Gli avevo indicato il mio cuore, il mattino del suo ventitreesimo compleanno. Era mattino ma non avevamo dormito un cazzo, non c'era stato alcun risveglio e nessuna colazione pronta, non avevamo neanche del cibo vero dentro quel frigorifero da quattro soldi. Eravamo rimasti svegli, insonni, ed io lo avevo guardato e pensato che, cavolo, avrei voluto fare all'amore con lui almeno una volta ma non ci ero riuscito. Mi piaceva più di un amico e tutti lo sapevano tranne lui, non l'ha mai saputo, Namjoon, e chissà che cosa sarebbe mai accaduto se fossi stato un briciolo più esplicito.

Namjoon si era bucato due oppure addirittura quattro volte nel giro di poco tempo e Namjoon non era più in sé, aveva smesso di essere il nostro Namjoon da un po' di tempo. Quel bastardo di Yoongi, quella feccia ce lo aveva rovinato. Ma io gli avevo chiesto, tutto convulso e intorpidito nel mio dolore: il mio viso era una smorfia unica e il mio corpo tremava; gli avevo chiesto: Ti sei perso, hyung? Ma lui che ne poteva capire, non capiva un cazzo! Non perché fosse scemo ma perché la botta gli era salita come non mai, era nel suo unico e intoccabile mondo, Namjoon. Gli occhi roteavano in cerca di qualcosa o qualcuno, notavo che provasse a seguire la mia voce ma inutilmente; chissà come gli stava arrivando alle orecchie! Se distorta oppure normale! Sudava freddo e io avevo preso a spogliarlo e sotto il maglione aveva una felpa e sotto la felpa un'altra maglia a maniche lunghe... Più lo liberavo più puzzava, più il marcio veniva fuori. Chi ti aveva strappato i fiori, Namjoon? Chi lo aveva fatto? Il giorno del tuo compleanno ti chiesi se tu, amico mio, ti fossi perso e a malapena riuscisti a riconoscermi.

"Sono Taehyung, il tuo amico Kim Taehyung" ti avevo detto e ti guardavo, nel mentre cercando una soluzione. Ti avevo portato in bagno e con una spugna ti avevo lavato come meglio potevo per renderti bello e profumato, almeno una volta su trecentosessantacinque l'anno. L'acqua fredda sembrava risvegliarti. Ti avevo indicato il mio cuore, di nuovo, insistentemente. "Sei qui, qui, cazzo, sei qui!" ma continuavi a non capire, Namjoon. Riprenditi, Namjoon! Dove sei finito, hyung?

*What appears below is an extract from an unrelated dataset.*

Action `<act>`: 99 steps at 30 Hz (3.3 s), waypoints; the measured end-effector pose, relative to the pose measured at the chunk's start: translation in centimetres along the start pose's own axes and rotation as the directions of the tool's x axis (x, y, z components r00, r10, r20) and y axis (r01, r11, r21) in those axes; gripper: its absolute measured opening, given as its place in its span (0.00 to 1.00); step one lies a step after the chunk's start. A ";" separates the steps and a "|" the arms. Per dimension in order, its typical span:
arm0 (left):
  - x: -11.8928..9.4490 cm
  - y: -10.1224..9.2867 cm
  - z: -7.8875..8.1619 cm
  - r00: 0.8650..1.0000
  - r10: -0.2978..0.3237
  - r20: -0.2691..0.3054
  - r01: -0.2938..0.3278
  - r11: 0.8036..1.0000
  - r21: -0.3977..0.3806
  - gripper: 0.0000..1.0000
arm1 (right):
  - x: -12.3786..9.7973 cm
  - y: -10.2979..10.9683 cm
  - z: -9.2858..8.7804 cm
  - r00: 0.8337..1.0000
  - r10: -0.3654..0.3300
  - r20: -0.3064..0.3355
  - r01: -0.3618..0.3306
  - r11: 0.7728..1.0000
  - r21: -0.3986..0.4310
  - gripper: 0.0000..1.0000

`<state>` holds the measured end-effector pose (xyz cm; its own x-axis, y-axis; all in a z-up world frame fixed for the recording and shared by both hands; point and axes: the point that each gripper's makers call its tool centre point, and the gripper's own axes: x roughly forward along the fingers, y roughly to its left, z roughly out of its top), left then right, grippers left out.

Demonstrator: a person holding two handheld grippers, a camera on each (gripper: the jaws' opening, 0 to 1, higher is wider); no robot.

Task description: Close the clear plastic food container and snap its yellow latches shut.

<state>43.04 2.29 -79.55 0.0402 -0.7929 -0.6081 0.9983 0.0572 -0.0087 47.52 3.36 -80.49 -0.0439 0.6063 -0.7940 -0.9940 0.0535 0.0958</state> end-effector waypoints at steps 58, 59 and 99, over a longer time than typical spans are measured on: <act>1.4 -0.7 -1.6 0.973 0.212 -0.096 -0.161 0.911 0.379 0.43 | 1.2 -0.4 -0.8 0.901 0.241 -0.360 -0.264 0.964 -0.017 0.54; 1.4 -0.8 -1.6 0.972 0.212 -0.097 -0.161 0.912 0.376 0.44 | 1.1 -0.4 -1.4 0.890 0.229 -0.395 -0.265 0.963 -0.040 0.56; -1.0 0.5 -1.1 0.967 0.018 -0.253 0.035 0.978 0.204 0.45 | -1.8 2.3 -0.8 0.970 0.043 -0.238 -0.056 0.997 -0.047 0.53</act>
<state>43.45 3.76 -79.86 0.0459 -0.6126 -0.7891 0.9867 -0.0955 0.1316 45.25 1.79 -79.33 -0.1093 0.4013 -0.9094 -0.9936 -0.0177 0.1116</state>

Namjoon, io credo ci fosse stato molto di più dietro quel tuo lasciarti andare. Il giorno del tuo compleanno, Yoongi ti aveva portato dell'ero per festeggiare, nemmeno ti piaceva vedere nella siringa il tuo sangue risalire per poi rientrare nel tuo corpo più corrotto di prima, nemmeno ti piaceva ma tu volevi morire, Namjoon, perché non hai mai detto un cazzo dei tuoi problemi e hai lasciato che uno stronzo qualunque vincesse quella stupida scommessa? Perché ti sei lasciato rubare la vita? Consumare la persona? Namjoon, io ancora ti sogno e io ancora spero che Jungkook bussi a questa porta, quella della tua mansarda che ora è nostra, e mi dica che tutto questo sia stato una scherzo, che nella sezione di cronaca nera del giornale di Seoul non si parli di un giovane uomo di appena ventitré anni trovato privo di vita in un parchetto qualsiasi della periferia. Tu non eri uno da "un parchetto qualsiasi", tu dovevi morire di una morte da eroe, una morte che ti avrebbe scolpito per sempre nelle menti di tutti, una morte da libri scolastici, per aver provato a salvare il mondo o qualcosa del genere, Namjoon. Non eri un vero e proprio eroe, lo sappiamo, ma eri meglio di Ulisse e di Achille e di Mike Tyson, di chiunque altro tu voglia, Namjoon, eternamente ricordato.